■ **WHAT TO WORK ON**
Within the material below, find each line bearing the word "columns" and present it.

■ **GIVEN DATA**
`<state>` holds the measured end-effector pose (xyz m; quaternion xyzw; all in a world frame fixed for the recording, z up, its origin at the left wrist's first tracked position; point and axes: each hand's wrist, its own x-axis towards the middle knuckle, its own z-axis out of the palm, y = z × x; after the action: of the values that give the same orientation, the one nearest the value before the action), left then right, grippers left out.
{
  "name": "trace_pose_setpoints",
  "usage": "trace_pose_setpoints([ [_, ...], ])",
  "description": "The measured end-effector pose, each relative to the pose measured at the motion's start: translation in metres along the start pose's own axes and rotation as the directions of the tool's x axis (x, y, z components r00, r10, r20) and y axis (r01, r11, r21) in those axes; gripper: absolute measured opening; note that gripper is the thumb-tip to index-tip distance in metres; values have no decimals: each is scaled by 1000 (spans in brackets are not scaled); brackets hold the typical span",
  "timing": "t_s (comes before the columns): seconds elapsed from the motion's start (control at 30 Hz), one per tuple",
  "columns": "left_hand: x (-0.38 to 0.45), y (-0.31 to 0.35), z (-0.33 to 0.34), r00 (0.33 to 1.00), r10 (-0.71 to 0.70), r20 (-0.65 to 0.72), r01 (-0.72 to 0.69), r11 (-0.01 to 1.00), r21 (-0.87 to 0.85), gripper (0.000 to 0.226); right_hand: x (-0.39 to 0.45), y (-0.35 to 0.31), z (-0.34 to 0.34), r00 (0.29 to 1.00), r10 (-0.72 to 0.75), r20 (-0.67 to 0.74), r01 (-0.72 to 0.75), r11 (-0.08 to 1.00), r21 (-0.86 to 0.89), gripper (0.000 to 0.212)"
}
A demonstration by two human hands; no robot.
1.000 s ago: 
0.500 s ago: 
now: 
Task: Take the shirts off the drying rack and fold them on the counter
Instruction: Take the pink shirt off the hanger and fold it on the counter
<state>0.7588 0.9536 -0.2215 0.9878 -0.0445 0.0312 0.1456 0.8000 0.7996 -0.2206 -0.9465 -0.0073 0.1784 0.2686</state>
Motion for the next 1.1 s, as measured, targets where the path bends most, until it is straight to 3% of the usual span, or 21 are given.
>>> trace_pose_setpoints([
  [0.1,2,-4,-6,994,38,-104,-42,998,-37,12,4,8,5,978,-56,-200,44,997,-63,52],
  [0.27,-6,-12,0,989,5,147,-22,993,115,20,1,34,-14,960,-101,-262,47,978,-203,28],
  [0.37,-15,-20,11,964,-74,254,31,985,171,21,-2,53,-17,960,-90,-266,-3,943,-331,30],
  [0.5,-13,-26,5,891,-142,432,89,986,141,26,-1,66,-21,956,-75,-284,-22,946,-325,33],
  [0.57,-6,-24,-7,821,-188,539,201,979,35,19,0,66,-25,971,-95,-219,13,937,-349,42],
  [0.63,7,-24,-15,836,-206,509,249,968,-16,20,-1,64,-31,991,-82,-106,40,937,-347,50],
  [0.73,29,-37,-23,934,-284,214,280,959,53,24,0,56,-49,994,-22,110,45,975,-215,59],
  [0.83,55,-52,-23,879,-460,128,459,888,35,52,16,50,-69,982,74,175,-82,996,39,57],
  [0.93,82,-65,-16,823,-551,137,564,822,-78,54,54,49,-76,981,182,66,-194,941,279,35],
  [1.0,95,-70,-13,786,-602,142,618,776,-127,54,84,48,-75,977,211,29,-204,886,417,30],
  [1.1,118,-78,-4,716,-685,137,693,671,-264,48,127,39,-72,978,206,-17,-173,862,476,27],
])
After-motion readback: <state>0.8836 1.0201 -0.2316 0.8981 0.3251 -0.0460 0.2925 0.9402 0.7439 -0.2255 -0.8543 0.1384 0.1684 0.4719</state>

■ **WORKED SOLUTION**
  "timing": "t_s (comes before the columns): seconds elapsed from the motion's start (control at 30 Hz), one per tuple",
  "columns": "left_hand: x (-0.38 to 0.45), y (-0.31 to 0.35), z (-0.33 to 0.34), r00 (0.33 to 1.00), r10 (-0.71 to 0.70), r20 (-0.65 to 0.72), r01 (-0.72 to 0.69), r11 (-0.01 to 1.00), r21 (-0.87 to 0.85), gripper (0.000 to 0.226); right_hand: x (-0.39 to 0.45), y (-0.35 to 0.31), z (-0.34 to 0.34), r00 (0.29 to 1.00), r10 (-0.72 to 0.75), r20 (-0.67 to 0.74), r01 (-0.72 to 0.75), r11 (-0.08 to 1.00), r21 (-0.86 to 0.89), gripper (0.000 to 0.212)"

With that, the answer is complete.